Urumita is a town and municipality of the Colombian Department of La Guajira.

==Geography==

The municipality of Urumita is located on the Serranía del Perijá mountain range with part of its territory covering the valley of the Cesar River towards the Sierra Nevada de Santa Marta mountain range. The municipality seat of Urumita is however located on a flat area some 45 km away from the capital of the Department of Cesar, Valledupar and some 175 km from the capital city of the Department of La Guajira, Riohacha.

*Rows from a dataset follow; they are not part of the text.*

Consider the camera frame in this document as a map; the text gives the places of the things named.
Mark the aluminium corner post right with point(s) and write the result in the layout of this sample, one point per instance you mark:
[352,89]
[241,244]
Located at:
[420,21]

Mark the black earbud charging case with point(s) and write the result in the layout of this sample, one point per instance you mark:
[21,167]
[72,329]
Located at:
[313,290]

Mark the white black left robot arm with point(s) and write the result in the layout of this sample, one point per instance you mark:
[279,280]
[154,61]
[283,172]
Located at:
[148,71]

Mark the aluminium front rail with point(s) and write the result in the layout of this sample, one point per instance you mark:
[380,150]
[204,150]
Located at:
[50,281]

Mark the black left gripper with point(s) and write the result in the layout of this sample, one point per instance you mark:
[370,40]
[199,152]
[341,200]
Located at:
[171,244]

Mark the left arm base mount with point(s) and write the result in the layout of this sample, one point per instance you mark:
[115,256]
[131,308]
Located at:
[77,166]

Urumita limits to the north with the municipality of Villanueva in a 36 km borderline; to the south with the municipality of La Jagua del Pilar sharing approximately 50 km; to the east with Venezuela, sharing 10 km; and to the west with the municipality of Valledupar sharing 15 km covering a total area of 329 km².

===Climate===
Climate in the municipality of Urumita is very warm to hot with an average temperature throughout the year of 28 °C varying only slightly over the year. There is a lengthy rainy season from April to November, with a slightly drier period mid-year, and a short, very dry season from mid-December to March. Under the Köppen climate classification, Urumita has a tropical savanna climate, labelled Aw on climate maps.

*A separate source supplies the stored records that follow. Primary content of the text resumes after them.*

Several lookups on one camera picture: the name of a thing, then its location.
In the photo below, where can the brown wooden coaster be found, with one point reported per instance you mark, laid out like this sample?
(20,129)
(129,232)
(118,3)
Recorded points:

Climate data for Urumita, elevation 255 m (837 ft), (1981–2010)
| Month | Jan | Feb | Mar | Apr | May | Jun | Jul | Aug | Sep | Oct | Nov | Dec | Year |
| Mean daily maximum °C (°F) | 33.6 (92.5) | 34.6 (94.3) | 34.9 (94.8) | 34.3 (93.7) | 33.1 (91.6) | 33.1 (91.6) | 34.1 (93.4) | 34.1 (93.4) | 33.0 (91.4) | 31.9 (89.4) | 31.7 (89.1) | 32.1 (89.8) | 33.4 (92.1) |
| Daily mean °C (°F) | 27.4 (81.3) | 28.0 (82.4) | 28.5 (83.3) | 28.4 (83.1) | 27.8 (82.0) | 27.9 (82.2) | 28.4 (83.1) | 28.3 (82.9) | 27.5 (81.5) | 27.0 (80.6) | 26.9 (80.4) | 26.8 (80.2) | 27.8 (82.0) |
| Mean daily minimum °C (°F) | 21.0 (69.8) | 21.4 (70.5) | 22.0 (71.6) | 22.8 (73.0) | 22.8 (73.0) | 22.7 (72.9) | 22.6 (72.7) | 22.7 (72.9) | 22.3 (72.1) | 22.0 (71.6) | 22.0 (71.6) | 21.5 (70.7) | 22.2 (72.0) |
| Average precipitation mm (inches) | 4.4 (0.17) | 13.1 (0.52) | 35.0 (1.38) | 111.3 (4.38) | 172.6 (6.80) | 123.5 (4.86) | 90.2 (3.55) | 112.8 (4.44) | 147.5 (5.81) | 187.3 (7.37) | 119.6 (4.71) | 47.7 (1.88) | 1,165 (45.9) |
| Average precipitation days | 1 | 1 | 3 | 8 | 15 | 13 | 10 | 15 | 16 | 17 | 10 | 3 | 113 |
| Average relative humidity (%) | 66 | 65 | 64 | 65 | 69 | 69 | 67 | 67 | 70 | 72 | 72 | 70 | 68 |
| Mean monthly sunshine hours | 266.6 | 231.5 | 226.3 | 174.0 | 170.5 | 174.0 | 207.7 | 195.3 | 162.0 | 176.7 | 192.0 | 229.4 | 2,406 |
| Mean daily sunshine hours | 8.6 | 8.2 | 7.3 | 5.8 | 5.5 | 5.8 | 6.7 | 6.3 | 5.4 | 5.7 | 6.4 | 7.4 | 6.6 |
Source: Instituto de Hidrologia Meteorologia y Estudios Ambientales

==History==

Prior to the arrival of the Spanish colonizers, the area of Urumita was inhabited by indigenous peoples pertaining to the Chimila. At the time of the Spanish arrival in the early 16th Century, the area was governed by a cacique named Uruma. After a period of conquest and colonization by the Spanish, on October 3, 1785 Juan Bautista Canalete founded the village of Urumita. The village became part of the jurisdiction of the municipality of Villanueva within the Government of Santa Marta. It was later made part of the Province of Padilla.

In 1972 Urumita became an autonomous corregimiento by Ordinance 043 of 1971 until 1978 when the Urumita was segregated from the municipality of Villanueva and became a relative status by Ordinance 016 of the same year. In 1982 the previous ordinance of 1978 is reconfirmed by ordinance 036 of 1982 rectifying the limits with Villanueva.

==Culture==

The region has a large presence of Calagualas, a plant considered medicinal. It is used in various ways by the population of Urumita, and it is part of its popular culture. The locals celebrate the Festival y Reinado de las Flores y la Calaguala (Festival and Pageant of the Flowers and the Calaguala) in honor of the plant.